Private Funds Face Broker-Dealer Registration

Terry Flanagan

Hedge funds and private equity firms are facing pressure to register as broker-dealers if they engage in what the SEC considers to be broker practices, such as receding traction-based compensation or advising on the merits of particular investment opportunities.

Recently, the SEC settled charges against Ranieri Partners, a New York-based private equity firm, and also with a former senior executive of Ranieri Partners and an independent consultant hired by Ranieri Partners.

The Commission’s order found that Ranieri Partners paid transaction-based fees to the consultant, who was not registered as a broker, for the purpose of actively soliciting investors for private fund investments.

“It is important for market participants to keep in mind that the willingness for one to act as an unregistered broker can be a strong indicator of other potential misconduct, especially where the unregistered broker-dealer comes into possession of funds and securities,” said David Blass, chief counsel of the SEC’s division of trading and markets, in a speech.

The Ranieri ruling carries great implications for private funds.

“The SEC said that if you send an offering document, you’re a broker-dealer, and if you solicit or prescreen investors, you’re a broker-dealer,” said Richard Heller, an attorney at Thompson Hine. “The ruling was so broad that it will add an additional burden to private funds. The consequences will be severe. Broker-dealer registration is not easy, and ongoing compliance is not easy, so it will create another layer of regulation in an already highly-regulated industry.”

The Dodd-Frank Act, and related SEC rules impose new registration and reporting requirements on private fund advisers. Many private fund advisers are coming to terms with the requirements under the Investment Advisers Act of 1940 that are newly applicable to them.

“While it is absolutely right and appropriate that private fund advisers devote their resources to complying with the requirements under the Advisers Act, I would like to be sure that the private fund adviser community is not overlooking activity that could cause a private fund adviser to be required to register as a broker-dealer,” said Blass.

Generally, the SEC’s determination of whether or not broker-dealer registration is required focuses on whether compensation is transaction-based, such as receiving contingent fees or any compensation tied to obtaining or completing a transaction.

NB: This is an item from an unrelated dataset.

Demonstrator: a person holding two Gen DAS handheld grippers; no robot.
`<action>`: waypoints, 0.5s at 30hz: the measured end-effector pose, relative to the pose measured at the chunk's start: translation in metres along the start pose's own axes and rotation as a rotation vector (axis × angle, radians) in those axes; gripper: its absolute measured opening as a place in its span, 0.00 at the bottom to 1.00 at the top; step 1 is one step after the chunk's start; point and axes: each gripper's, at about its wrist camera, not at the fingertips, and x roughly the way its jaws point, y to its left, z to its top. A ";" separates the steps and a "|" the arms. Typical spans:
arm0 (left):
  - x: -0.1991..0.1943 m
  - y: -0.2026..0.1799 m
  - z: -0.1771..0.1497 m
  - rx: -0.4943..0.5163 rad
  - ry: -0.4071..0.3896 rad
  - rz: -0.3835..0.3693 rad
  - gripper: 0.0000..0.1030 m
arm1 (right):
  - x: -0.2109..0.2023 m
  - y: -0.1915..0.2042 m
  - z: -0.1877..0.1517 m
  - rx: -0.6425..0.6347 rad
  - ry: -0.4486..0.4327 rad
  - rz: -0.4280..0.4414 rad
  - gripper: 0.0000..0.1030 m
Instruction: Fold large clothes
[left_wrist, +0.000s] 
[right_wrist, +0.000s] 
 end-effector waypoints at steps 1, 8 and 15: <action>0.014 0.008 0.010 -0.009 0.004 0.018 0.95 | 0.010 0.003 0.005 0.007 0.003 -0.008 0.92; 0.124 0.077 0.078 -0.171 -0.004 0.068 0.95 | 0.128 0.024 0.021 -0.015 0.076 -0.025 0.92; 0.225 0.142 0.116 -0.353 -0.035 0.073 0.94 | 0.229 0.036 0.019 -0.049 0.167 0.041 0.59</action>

Some examples of activities or factors that might require private fund adviser personnel to register as a broker-dealer include marketing securities (shares or interests in a private fund) to investors, soliciting or negotiating securities transactions, or handling customer funds and securities.

“Major private funds in the United States have launched their own captive broker-dealers to ensure compliance with SEC and Finra regulations,” said Heller.